There were lots of fruit stickers pasted around,looking rather cute. Well,as cute as fruit stickers can be,anyway.

Dear Akira,

Hi! It is nice to meet you! My name is Kabane,and I am 7 years old. I can be your friend! How old are you,Akira? What do you look like? I have brown hair and black eyes,and I am a he. What do you like to eat? I'll tell you what I like if you tell me your favorite! My uncle gave me your letter,and he is a funny guy. He likes to 'ruffle'? my hair,which always makes it rather messy,and I like to trick him into thinking I would cry-he has the most funniest fac-

My letter was gone.

"Ohhh. Look guys!" My personal bully says,holding the paper. Sure,he was useful for shit but this can get annoying. Like now. I wanted to read that mail damn it.

Standing on my tiptoes,I tried to grab it out of his hands. Inwardly,this felt very cliche and very dramatic. It was such a pity that I couldn't say the even more cliche line of 'Give it back' since I'm pretending to be mute.

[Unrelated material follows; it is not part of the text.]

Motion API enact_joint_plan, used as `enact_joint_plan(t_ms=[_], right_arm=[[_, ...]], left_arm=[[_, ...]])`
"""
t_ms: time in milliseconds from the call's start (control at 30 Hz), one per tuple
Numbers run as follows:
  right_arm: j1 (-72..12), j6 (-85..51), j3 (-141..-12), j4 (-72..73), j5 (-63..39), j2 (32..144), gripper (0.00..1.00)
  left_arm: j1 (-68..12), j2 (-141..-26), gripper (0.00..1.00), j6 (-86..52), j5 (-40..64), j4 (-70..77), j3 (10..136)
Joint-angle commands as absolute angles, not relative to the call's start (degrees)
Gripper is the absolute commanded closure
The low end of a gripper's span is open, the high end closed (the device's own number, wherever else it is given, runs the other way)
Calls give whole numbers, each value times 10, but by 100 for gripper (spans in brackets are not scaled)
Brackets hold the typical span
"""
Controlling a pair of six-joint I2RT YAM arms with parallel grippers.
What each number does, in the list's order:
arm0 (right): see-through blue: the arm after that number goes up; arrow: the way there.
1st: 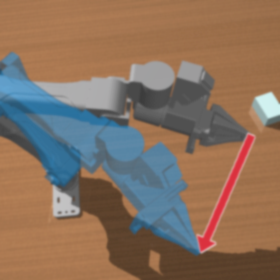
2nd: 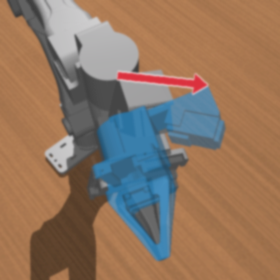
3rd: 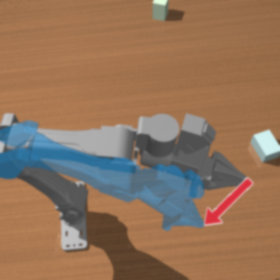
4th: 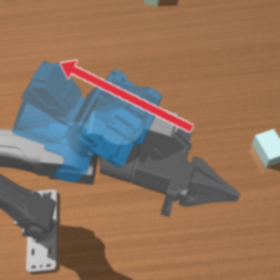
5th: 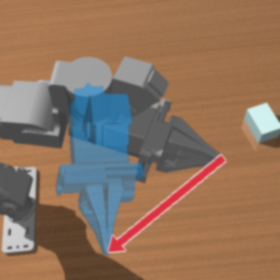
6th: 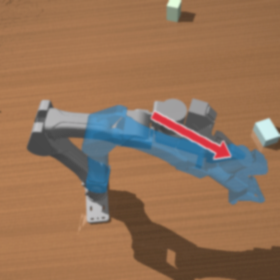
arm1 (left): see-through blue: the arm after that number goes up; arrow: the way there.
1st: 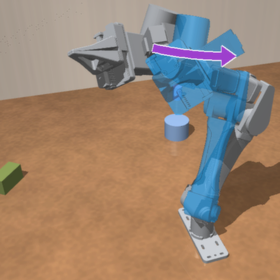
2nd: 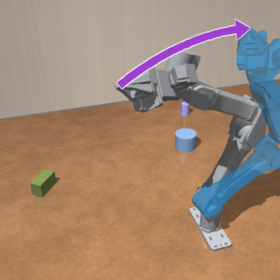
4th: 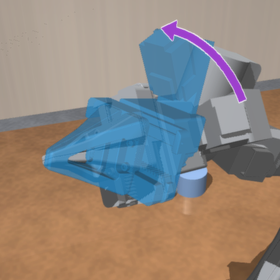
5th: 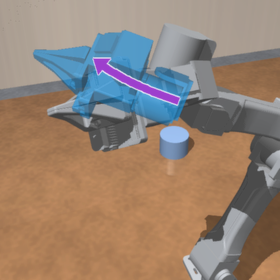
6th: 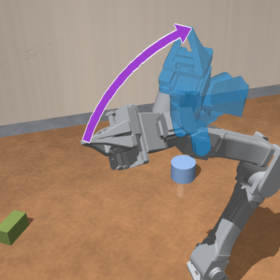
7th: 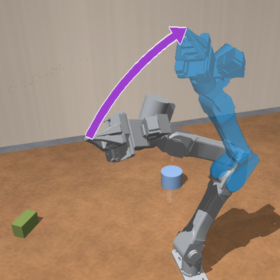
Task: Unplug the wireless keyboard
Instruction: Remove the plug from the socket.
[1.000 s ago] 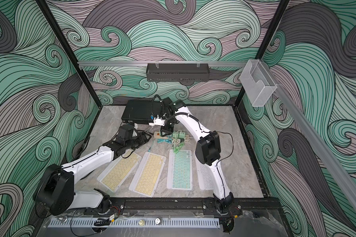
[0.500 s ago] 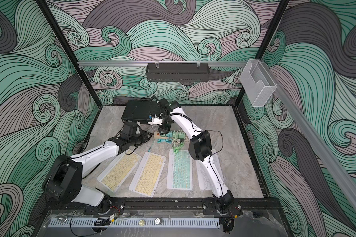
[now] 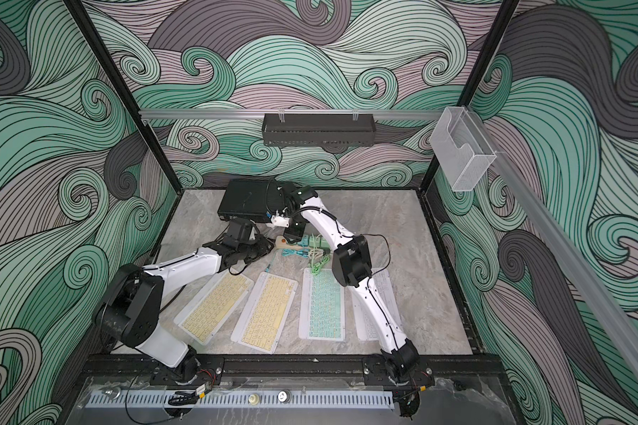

Bully one was also known as Sato Yaginuma,as I had seen from the class's namelist. Sato was his surname,because the orphanage we were from was known as 'Sato Orphanage'. In japan,orphaned children are given their surnames from the founded place's town name,the facility's name,or the finder's surname. At least,that was what I read from an abandoned book about law in the school's library by coincidence. This also means my 'name' should be Sato Akira. But I knew my name is actually 'Yoru Akira',if that weird panelish thing in the beginnings of this life was any indication.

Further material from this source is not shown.